What this exercise requires is a verbatim reproduction of the data below.

-- Opening Marker --

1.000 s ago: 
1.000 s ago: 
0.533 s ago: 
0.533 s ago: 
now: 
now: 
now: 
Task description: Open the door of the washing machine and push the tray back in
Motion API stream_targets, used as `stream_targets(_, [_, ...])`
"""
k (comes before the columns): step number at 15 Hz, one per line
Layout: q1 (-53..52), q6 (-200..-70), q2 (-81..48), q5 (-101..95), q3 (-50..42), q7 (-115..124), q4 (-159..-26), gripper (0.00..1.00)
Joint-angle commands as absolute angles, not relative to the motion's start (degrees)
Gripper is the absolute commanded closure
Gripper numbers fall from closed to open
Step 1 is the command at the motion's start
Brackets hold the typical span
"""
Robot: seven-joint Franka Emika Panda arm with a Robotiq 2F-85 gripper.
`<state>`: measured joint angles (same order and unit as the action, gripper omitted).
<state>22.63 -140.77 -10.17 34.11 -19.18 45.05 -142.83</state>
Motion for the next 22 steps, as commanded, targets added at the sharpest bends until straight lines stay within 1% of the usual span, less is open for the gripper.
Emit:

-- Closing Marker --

_Output for this exercise_:
1.000 s ago: 
1.000 s ago: 
0.533 s ago: 
0.533 s ago: 
now: 
now: 
now: 
Task description: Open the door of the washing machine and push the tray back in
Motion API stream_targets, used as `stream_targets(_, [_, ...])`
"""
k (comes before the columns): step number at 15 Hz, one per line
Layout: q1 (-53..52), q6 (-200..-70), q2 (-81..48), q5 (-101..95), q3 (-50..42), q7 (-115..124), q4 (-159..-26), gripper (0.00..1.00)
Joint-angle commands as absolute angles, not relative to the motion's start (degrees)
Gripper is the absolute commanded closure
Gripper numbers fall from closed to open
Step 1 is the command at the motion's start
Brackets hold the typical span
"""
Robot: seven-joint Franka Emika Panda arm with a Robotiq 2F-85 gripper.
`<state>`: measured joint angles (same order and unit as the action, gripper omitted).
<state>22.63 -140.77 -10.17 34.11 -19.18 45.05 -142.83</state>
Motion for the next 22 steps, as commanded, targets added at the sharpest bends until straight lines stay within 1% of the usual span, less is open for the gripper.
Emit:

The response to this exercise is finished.